| Problem requirements |
Go through the lines below and copy each one that holds the string "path".

| Dataset excerpt |

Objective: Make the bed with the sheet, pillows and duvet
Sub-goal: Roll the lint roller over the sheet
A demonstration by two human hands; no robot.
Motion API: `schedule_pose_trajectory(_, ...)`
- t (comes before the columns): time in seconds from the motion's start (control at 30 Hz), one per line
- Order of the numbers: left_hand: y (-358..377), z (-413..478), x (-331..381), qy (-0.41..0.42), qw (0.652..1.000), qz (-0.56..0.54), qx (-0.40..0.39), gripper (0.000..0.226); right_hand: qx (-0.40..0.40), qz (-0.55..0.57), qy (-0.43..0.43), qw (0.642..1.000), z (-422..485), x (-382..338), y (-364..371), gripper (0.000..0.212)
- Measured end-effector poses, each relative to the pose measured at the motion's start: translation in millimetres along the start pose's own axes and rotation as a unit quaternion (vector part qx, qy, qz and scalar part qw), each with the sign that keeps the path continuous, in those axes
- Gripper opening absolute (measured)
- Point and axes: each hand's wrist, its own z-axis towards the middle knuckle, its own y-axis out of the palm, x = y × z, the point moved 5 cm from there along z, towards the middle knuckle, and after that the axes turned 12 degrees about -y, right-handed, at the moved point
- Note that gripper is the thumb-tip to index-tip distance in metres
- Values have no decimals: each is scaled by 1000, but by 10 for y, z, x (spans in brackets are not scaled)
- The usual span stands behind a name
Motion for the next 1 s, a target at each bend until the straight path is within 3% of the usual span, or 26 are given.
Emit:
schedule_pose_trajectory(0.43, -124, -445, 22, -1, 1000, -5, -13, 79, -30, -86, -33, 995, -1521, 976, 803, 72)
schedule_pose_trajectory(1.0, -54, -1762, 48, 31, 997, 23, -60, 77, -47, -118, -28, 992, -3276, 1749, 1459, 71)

| Your response |
- Measured end-effector poses, each relative to the pose measured at the motion's start: translation in millimetres along the start pose's own axes and rotation as a unit quaternion (vector part qx, qy, qz and scalar part qw), each with the sign that keeps the path continuous, in those axes
Motion for the next 1 s, a target at each bend until the straight path is within 3% of the usual span, or 26 are given.

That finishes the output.